» **EXERCISE AIM**
Copy the lines below exactly. Start at the first and finish with the line containing "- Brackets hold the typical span".

» **GIVEN DATA**
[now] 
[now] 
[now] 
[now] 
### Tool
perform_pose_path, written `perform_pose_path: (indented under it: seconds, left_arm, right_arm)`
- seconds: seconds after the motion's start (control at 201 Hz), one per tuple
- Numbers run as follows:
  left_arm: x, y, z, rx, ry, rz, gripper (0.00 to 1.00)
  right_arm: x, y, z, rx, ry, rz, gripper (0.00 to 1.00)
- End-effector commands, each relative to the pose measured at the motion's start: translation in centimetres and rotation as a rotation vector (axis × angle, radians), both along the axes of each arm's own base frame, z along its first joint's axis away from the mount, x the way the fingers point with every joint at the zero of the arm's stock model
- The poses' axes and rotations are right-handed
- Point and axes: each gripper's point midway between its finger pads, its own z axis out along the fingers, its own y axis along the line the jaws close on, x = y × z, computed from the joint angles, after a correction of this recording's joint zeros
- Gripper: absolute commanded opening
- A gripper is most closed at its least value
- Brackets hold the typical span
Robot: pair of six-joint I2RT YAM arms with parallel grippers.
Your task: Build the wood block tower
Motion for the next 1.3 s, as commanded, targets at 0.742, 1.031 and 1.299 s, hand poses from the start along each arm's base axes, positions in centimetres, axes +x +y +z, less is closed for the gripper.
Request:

» **EXERCISE OUTPUT**
[now] 
[now] 
[now] 
[now] 
### Tool
perform_pose_path, written `perform_pose_path: (indented under it: seconds, left_arm, right_arm)`
- seconds: seconds after the motion's start (control at 201 Hz), one per tuple
- Numbers run as follows:
  left_arm: x, y, z, rx, ry, rz, gripper (0.00 to 1.00)
  right_arm: x, y, z, rx, ry, rz, gripper (0.00 to 1.00)
- End-effector commands, each relative to the pose measured at the motion's start: translation in centimetres and rotation as a rotation vector (axis × angle, radians), both along the axes of each arm's own base frame, z along its first joint's axis away from the mount, x the way the fingers point with every joint at the zero of the arm's stock model
- The poses' axes and rotations are right-handed
- Point and axes: each gripper's point midway between its finger pads, its own z axis out along the fingers, its own y axis along the line the jaws close on, x = y × z, computed from the joint angles, after a correction of this recording's joint zeros
- Gripper: absolute commanded opening
- A gripper is most closed at its least value
- Brackets hold the typical span

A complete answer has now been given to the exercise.